## Exercise directions
Return every line of the data exactly as it appears.

[Records excerpted from a collection]
= Beginning of Section =

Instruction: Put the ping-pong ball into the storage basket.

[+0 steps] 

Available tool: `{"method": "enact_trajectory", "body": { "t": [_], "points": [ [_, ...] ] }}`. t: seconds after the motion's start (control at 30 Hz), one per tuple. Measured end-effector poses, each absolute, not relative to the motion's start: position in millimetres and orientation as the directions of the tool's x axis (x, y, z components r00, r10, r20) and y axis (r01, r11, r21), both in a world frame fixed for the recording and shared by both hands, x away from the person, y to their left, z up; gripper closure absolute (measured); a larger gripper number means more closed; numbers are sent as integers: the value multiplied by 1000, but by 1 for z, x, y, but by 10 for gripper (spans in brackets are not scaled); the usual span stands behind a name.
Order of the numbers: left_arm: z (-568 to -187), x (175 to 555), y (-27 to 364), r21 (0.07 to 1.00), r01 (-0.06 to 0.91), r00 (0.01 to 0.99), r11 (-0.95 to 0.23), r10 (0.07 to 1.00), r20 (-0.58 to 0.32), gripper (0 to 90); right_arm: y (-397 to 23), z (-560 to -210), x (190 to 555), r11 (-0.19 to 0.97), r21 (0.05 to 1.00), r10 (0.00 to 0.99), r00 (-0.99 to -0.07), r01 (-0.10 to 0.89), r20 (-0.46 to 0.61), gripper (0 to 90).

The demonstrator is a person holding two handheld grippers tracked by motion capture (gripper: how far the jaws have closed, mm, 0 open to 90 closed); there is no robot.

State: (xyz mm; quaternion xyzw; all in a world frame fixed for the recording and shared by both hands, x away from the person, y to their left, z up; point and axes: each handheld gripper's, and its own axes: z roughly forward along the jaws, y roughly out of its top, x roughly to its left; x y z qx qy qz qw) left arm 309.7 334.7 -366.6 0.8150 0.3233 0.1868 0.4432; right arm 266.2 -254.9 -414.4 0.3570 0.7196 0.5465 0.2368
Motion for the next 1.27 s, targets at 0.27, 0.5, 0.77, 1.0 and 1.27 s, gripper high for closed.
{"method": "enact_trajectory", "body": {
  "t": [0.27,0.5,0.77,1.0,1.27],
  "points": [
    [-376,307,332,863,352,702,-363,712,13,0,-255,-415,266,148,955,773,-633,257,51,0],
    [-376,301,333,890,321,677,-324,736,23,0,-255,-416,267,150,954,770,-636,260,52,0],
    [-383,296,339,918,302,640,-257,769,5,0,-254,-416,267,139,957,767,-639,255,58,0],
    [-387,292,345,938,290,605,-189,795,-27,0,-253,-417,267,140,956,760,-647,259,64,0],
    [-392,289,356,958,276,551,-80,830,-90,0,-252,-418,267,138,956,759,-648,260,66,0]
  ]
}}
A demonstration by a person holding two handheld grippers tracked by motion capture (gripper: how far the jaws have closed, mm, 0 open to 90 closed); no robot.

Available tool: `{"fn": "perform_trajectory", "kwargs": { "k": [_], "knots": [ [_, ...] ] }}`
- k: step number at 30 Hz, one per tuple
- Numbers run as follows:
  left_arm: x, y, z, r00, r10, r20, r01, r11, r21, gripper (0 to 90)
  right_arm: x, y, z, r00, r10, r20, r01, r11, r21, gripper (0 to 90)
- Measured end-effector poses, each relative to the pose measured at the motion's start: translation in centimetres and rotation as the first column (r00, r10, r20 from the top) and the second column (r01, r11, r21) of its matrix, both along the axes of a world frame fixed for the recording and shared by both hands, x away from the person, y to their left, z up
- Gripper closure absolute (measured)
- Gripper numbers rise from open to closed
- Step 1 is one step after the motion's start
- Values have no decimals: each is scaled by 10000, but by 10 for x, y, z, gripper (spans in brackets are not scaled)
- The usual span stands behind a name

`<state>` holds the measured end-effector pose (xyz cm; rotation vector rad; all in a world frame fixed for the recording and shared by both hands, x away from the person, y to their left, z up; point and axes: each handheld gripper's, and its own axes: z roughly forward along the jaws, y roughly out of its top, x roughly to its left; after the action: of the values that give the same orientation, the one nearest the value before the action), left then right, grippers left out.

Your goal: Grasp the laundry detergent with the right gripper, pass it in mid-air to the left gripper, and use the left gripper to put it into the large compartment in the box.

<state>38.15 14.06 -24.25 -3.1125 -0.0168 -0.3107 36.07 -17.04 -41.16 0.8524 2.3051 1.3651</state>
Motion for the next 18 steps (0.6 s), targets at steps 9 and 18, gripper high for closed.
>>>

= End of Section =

## Your solution
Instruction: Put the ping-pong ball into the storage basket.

[+0 steps] 

Available tool: `{"method": "enact_trajectory", "body": { "t": [_], "points": [ [_, ...] ] }}`. t: seconds after the motion's start (control at 30 Hz), one per tuple. Measured end-effector poses, each absolute, not relative to the motion's start: position in millimetres and orientation as the directions of the tool's x axis (x, y, z components r00, r10, r20) and y axis (r01, r11, r21), both in a world frame fixed for the recording and shared by both hands, x away from the person, y to their left, z up; gripper closure absolute (measured); a larger gripper number means more closed; numbers are sent as integers: the value multiplied by 1000, but by 1 for z, x, y, but by 10 for gripper (spans in brackets are not scaled); the usual span stands behind a name.
Order of the numbers: left_arm: z (-568 to -187), x (175 to 555), y (-27 to 364), r21 (0.07 to 1.00), r01 (-0.06 to 0.91), r00 (0.01 to 0.99), r11 (-0.95 to 0.23), r10 (0.07 to 1.00), r20 (-0.58 to 0.32), gripper (0 to 90); right_arm: y (-397 to 23), z (-560 to -210), x (190 to 555), r11 (-0.19 to 0.97), r21 (0.05 to 1.00), r10 (0.00 to 0.99), r00 (-0.99 to -0.07), r01 (-0.10 to 0.89), r20 (-0.46 to 0.61), gripper (0 to 90).

The demonstrator is a person holding two handheld grippers tracked by motion capture (gripper: how far the jaws have closed, mm, 0 open to 90 closed); there is no robot.

State: (xyz mm; quaternion xyzw; all in a world frame fixed for the recording and shared by both hands, x away from the person, y to their left, z up; point and axes: each handheld gripper's, and its own axes: z roughly forward along the jaws, y roughly out of its top, x roughly to its left; x y z qx qy qz qw) left arm 309.7 334.7 -366.6 0.8150 0.3233 0.1868 0.4432; right arm 266.2 -254.9 -414.4 0.3570 0.7196 0.5465 0.2368
Motion for the next 1.27 s, targets at 0.27, 0.5, 0.77, 1.0 and 1.27 s, gripper high for closed.
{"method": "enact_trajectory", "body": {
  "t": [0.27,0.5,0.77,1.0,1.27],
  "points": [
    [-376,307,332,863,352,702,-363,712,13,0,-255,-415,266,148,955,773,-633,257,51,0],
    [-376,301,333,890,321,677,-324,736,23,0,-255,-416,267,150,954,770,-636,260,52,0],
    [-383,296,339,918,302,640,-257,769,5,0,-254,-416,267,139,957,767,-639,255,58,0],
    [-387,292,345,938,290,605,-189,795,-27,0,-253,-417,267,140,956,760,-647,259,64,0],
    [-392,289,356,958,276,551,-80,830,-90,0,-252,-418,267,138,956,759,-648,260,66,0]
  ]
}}
A demonstration by a person holding two handheld grippers tracked by motion capture (gripper: how far the jaws have closed, mm, 0 open to 90 closed); no robot.

Available tool: `{"fn": "perform_trajectory", "kwargs": { "k": [_], "knots": [ [_, ...] ] }}`
- k: step number at 30 Hz, one per tuple
- Numbers run as follows:
  left_arm: x, y, z, r00, r10, r20, r01, r11, r21, gripper (0 to 90)
  right_arm: x, y, z, r00, r10, r20, r01, r11, r21, gripper (0 to 90)
- Measured end-effector poses, each relative to the pose measured at the motion's start: translation in centimetres and rotation as the first column (r00, r10, r20 from the top) and the second column (r01, r11, r21) of its matrix, both along the axes of a world frame fixed for the recording and shared by both hands, x away from the person, y to their left, z up
- Gripper closure absolute (measured)
- Gripper numbers rise from open to closed
- Step 1 is one step after the motion's start
- Values have no decimals: each is scaled by 10000, but by 10 for x, y, z, gripper (spans in brackets are not scaled)
- The usual span stands behind a name

`<state>` holds the measured end-effector pose (xyz cm; rotation vector rad; all in a world frame fixed for the recording and shared by both hands, x away from the person, y to their left, z up; point and axes: each handheld gripper's, and its own axes: z roughly forward along the jaws, y roughly out of its top, x roughly to its left; after the action: of the values that give the same orientation, the one nearest the value before the action), left then right, grippers left out.

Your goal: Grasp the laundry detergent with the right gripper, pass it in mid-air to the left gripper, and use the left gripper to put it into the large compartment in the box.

<state>38.15 14.06 -24.25 -3.1125 -0.0168 -0.3107 36.07 -17.04 -41.16 0.8524 2.3051 1.3651</state>
Motion for the next 18 steps (0.6 s), targets at steps 9 and 18, gripper high for closed.
>>>

A complete answer has now been given to the exercise.